# Source data

┄┄┄┄┄┄

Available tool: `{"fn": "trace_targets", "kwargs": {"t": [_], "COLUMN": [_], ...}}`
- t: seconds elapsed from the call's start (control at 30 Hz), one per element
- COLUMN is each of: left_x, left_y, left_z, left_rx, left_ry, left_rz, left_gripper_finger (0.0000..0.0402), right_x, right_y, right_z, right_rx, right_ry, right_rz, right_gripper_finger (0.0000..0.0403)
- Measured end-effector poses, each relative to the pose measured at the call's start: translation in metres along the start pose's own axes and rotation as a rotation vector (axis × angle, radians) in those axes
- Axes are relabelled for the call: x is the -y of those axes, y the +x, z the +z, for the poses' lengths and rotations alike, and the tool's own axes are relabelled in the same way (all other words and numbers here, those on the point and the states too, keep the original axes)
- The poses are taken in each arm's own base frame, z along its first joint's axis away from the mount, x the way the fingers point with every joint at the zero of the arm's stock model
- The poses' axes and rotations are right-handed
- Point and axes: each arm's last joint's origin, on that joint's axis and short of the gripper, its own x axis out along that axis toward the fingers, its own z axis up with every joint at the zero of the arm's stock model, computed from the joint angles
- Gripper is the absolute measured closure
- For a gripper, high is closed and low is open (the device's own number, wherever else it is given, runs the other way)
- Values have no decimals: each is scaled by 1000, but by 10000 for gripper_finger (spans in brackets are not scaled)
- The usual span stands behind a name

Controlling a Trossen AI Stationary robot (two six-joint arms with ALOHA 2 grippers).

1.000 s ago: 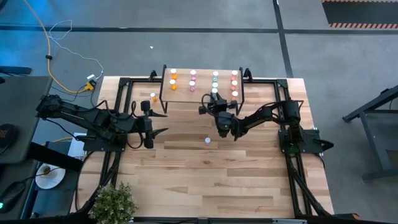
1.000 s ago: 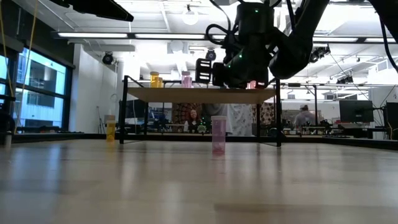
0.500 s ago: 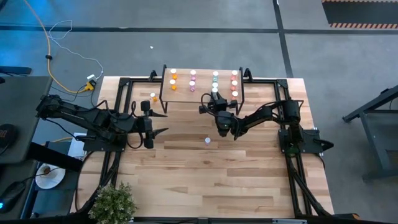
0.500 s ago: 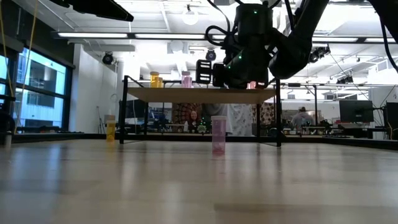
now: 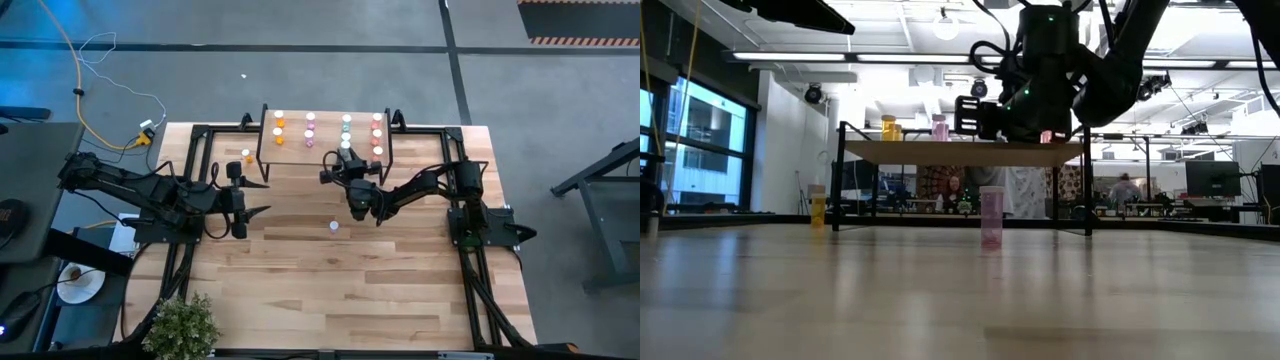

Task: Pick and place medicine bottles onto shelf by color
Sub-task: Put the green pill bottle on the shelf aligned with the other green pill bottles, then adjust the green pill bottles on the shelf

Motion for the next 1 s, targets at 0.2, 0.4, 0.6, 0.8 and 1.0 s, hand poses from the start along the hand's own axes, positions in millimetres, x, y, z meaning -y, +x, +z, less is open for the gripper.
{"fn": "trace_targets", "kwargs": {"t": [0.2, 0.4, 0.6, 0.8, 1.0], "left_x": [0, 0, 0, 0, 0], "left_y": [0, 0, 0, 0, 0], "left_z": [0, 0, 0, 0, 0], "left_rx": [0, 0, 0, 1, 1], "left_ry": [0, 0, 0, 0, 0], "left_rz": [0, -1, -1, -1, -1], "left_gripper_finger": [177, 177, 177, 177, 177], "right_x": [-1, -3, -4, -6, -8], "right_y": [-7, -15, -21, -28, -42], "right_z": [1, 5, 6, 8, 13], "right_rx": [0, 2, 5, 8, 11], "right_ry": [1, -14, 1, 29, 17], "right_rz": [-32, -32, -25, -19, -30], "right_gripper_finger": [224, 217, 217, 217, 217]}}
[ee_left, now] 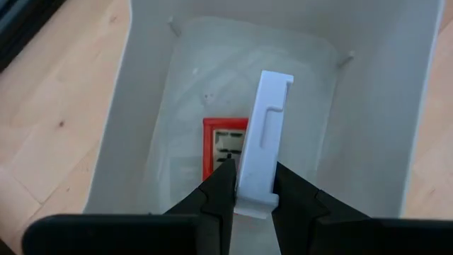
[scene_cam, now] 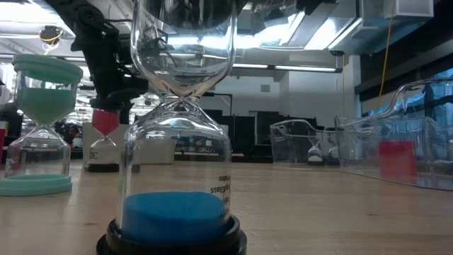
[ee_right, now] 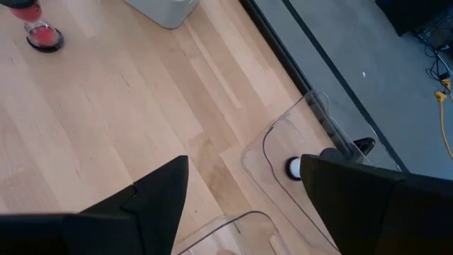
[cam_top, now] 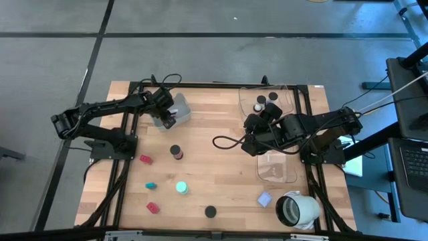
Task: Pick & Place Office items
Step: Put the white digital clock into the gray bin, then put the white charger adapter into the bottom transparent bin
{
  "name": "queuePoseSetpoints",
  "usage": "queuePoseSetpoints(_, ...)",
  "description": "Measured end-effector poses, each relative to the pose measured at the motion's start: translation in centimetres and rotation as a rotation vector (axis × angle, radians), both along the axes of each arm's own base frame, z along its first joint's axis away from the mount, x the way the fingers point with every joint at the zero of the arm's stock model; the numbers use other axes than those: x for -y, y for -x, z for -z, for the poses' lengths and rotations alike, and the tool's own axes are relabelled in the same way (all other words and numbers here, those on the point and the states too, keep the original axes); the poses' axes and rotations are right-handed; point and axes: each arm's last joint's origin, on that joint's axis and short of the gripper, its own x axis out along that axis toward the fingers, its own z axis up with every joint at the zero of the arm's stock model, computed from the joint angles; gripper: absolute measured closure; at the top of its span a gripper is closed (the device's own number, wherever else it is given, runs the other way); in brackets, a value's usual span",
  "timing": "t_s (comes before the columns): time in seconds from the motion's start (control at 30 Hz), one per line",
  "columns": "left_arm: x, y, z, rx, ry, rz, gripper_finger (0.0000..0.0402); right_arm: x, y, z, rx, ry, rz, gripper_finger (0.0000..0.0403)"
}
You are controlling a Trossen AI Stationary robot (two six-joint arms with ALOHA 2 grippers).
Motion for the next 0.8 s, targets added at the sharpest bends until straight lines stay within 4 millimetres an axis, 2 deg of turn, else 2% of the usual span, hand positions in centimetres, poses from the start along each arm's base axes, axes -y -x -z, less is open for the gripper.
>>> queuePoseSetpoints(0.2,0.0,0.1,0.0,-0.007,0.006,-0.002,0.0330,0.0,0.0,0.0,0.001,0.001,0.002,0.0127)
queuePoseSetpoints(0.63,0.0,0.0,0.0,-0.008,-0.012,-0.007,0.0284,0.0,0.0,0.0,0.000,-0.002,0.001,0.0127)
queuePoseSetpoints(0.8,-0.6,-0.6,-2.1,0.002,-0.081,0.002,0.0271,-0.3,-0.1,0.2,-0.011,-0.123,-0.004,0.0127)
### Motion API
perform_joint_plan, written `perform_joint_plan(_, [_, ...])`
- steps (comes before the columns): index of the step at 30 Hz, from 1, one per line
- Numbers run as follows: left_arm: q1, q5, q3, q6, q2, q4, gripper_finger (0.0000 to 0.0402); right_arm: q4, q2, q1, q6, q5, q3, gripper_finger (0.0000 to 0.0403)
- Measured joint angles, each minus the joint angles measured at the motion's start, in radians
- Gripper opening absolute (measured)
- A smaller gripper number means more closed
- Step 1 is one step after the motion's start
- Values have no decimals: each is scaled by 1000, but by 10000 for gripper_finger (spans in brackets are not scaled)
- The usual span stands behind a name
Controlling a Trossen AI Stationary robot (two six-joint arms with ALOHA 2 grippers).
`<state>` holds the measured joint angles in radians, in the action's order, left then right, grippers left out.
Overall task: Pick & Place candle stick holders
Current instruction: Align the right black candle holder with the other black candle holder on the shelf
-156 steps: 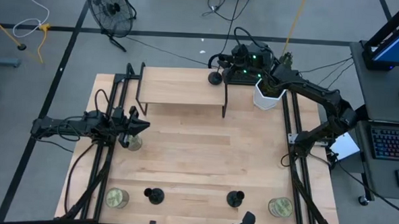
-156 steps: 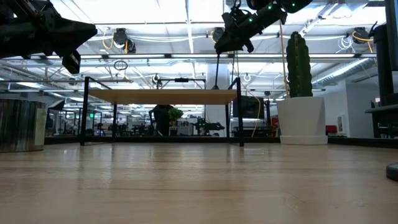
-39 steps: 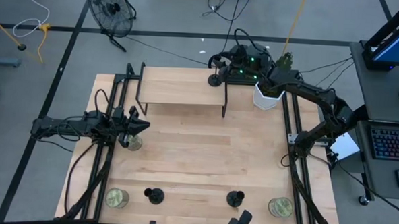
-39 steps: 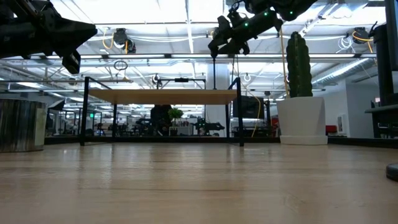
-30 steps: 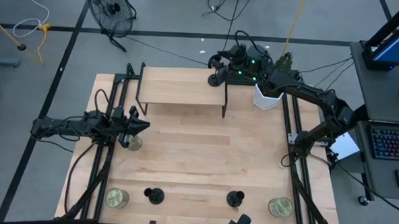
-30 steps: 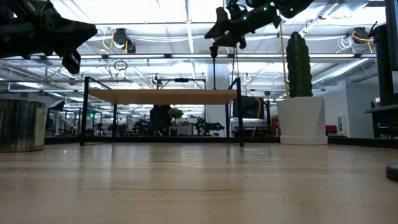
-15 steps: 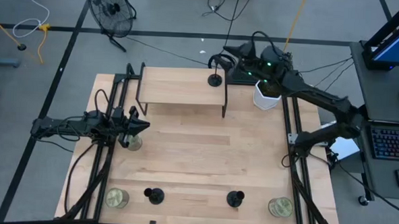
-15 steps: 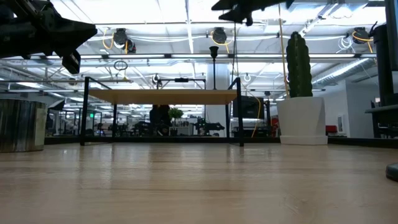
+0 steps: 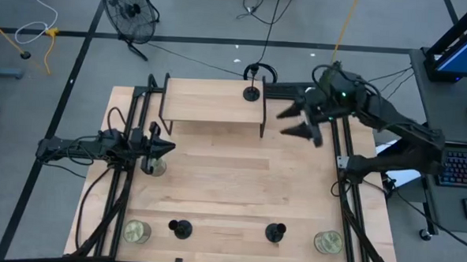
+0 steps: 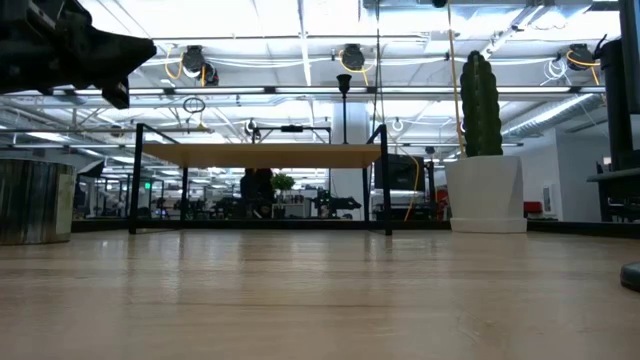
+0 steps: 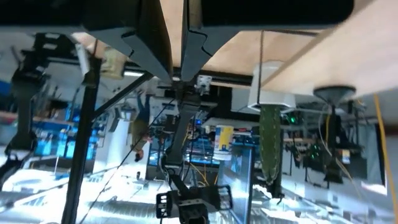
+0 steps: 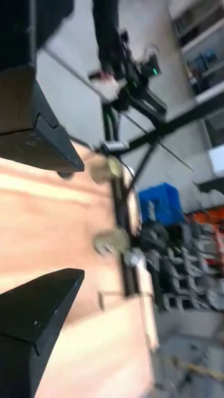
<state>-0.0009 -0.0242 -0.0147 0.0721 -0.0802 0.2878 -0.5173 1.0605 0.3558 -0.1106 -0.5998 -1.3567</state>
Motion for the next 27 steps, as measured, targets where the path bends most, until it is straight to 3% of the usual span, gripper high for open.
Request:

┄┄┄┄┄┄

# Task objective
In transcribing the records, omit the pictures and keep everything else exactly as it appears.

# Problem solution
Available tool: `{"fn": "trace_targets", "kwargs": {"t": [_], "COLUMN": [_], ...}}`
- t: seconds elapsed from the call's start (control at 30 Hz), one per element
- COLUMN is each of: left_x, left_y, left_z, left_rx, left_ry, left_rz, left_gripper_finger (0.0000..0.0402), right_x, right_y, right_z, right_rx, right_ry, right_rz, right_gripper_finger (0.0000..0.0403)
- Measured end-effector poses, each relative to the pose measured at the call's start: translation in metres along the start pose's own axes and rotation as a rotation vector (axis × angle, radians) in those axes
- Axes are relabelled for the call: x is the -y of those axes, y the +x, z the +z, for the poses' lengths and rotations alike, and the tool's own axes are relabelled in the same way (all other words and numbers here, those on the point and the states too, keep the original axes)
- The poses are taken in each arm's own base frame, z along its first joint's axis away from the mount, x the way the fingers point with every joint at the zero of the arm's stock model
- The poses' axes and rotations are right-handed
- Point and axes: each arm's last joint's origin, on that joint's axis and short of the gripper, its own x axis out along that axis toward the fingers, its own z axis up with every joint at the zero of the arm's stock model, computed from the joint angles
- Gripper is the absolute measured closure
- For a gripper, high is closed and low is open (the device's own number, wherever else it is given, runs the other way)
- Values have no decimals: each is scaled by 1000, but by 10000 for gripper_finger (spans in brackets are not scaled)
- The usual span stands behind a name

Controlling a Trossen AI Stationary robot (two six-joint arms with ALOHA 2 grippers).

1.000 s ago: 
1.000 s ago: 
0.500 s ago: 
0.500 s ago: 
now: 

Task: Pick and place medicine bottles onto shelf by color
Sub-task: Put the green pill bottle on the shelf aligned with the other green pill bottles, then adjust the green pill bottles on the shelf

Motion for the next 1 s, targets at 0.2, 0.4, 0.6, 0.8 and 1.0 s, hand poses from the start along the hand's own axes, positions in millimetres, x, y, z meaning -y, +x, +z, less is open for the gripper.
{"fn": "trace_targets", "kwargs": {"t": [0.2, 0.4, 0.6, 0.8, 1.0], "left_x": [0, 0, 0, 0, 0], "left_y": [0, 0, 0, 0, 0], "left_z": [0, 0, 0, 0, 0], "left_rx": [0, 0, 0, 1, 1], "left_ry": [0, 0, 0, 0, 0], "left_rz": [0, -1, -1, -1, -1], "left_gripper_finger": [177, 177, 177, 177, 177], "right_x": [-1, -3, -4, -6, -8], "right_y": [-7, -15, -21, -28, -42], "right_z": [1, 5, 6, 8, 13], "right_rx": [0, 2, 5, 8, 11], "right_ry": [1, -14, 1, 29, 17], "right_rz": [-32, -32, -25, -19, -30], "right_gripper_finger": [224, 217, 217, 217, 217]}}
[ee_left, now] 
[scene_cam, now] 
[ee_right, now] 
[cam_top, now] 
Task: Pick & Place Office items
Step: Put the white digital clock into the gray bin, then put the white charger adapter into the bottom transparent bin
{
  "name": "queuePoseSetpoints",
  "usage": "queuePoseSetpoints(_, ...)",
  "description": "Measured end-effector poses, each relative to the pose measured at the motion's start: translation in centimetres and rotation as a rotation vector (axis × angle, radians), both along the axes of each arm's own base frame, z along its first joint's axis away from the mount, x the way the fingers point with every joint at the zero of the arm's stock model; the numbers use other axes than those: x for -y, y for -x, z for -z, for the poses' lengths and rotations alike, and the tool's own axes are relabelled in the same way (all other words and numbers here, those on the point and the states too, keep the original axes); the poses' axes and rotations are right-handed; point and axes: each arm's last joint's origin, on that joint's axis and short of the gripper, its own x axis out along that axis toward the fingers, its own z axis up with every joint at the zero of the arm's stock model, computed from the joint angles; gripper: absolute measured closure; at the top of its span a gripper is closed (the device's own number, wherever else it is given, runs the other way); in brackets, a value's usual span",
  "timing": "t_s (comes before the columns): time in seconds from the motion's start (control at 30 Hz), one per line",
  "columns": "left_arm: x, y, z, rx, ry, rz, gripper_finger (0.0000..0.0402); right_arm: x, y, z, rx, ry, rz, gripper_finger (0.0000..0.0403)"
}
You are controlling a Trossen AI Stationary robot (two six-joint arms with ALOHA 2 grippers).
Motion for the next 0.8 s, targets added at the sharpest bends until straight lines stay within 4 millimetres an axis, 2 deg of turn, else 2% of the usual span, hand positions in centimetres, poses from the start along each arm's base axes, axes -y -x -z, less is open for the gripper.
>>> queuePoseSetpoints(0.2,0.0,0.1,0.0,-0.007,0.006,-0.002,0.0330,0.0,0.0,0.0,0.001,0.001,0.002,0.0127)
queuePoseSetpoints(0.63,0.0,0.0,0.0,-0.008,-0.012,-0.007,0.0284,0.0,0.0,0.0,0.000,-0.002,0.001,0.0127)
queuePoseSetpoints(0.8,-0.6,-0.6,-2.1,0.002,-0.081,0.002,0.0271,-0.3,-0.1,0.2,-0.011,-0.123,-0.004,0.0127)
### Motion API
perform_joint_plan, written `perform_joint_plan(_, [_, ...])`
- steps (comes before the columns): index of the step at 30 Hz, from 1, one per line
- Numbers run as follows: left_arm: q1, q5, q3, q6, q2, q4, gripper_finger (0.0000 to 0.0402); right_arm: q4, q2, q1, q6, q5, q3, gripper_finger (0.0000 to 0.0403)
- Measured joint angles, each minus the joint angles measured at the motion's start, in radians
- Gripper opening absolute (measured)
- A smaller gripper number means more closed
- Step 1 is one step after the motion's start
- Values have no decimals: each is scaled by 1000, but by 10000 for gripper_finger (spans in brackets are not scaled)
- The usual span stands behind a name
Controlling a Trossen AI Stationary robot (two six-joint arms with ALOHA 2 grippers).
`<state>` holds the measured joint angles in radians, in the action's order, left then right, grippers left out.
Overall task: Pick & Place candle stick holders
Current instruction: Align the right black candle holder with the other black candle holder on the shelf
-156 steps: 
-156 steps: 
-39 steps: 
-39 steps: 
-30 steps: 
-30 steps: 
-15 steps: 
-15 steps: 
+0 steps: 
+0 steps: 
+0 steps: 
+0 steps: 
<state>-0.0009 -0.0242 -0.0147 0.0721 -0.0802 0.2878 -0.5173 1.0605 0.3558 -0.1106 -0.5998 -1.3567</state>
Motion for the next 27 steps, as measured, targets where the path bends most, until it is straight to 3% of the usual span, gripper high for open.
Request:

Nothing further remains in this exercise.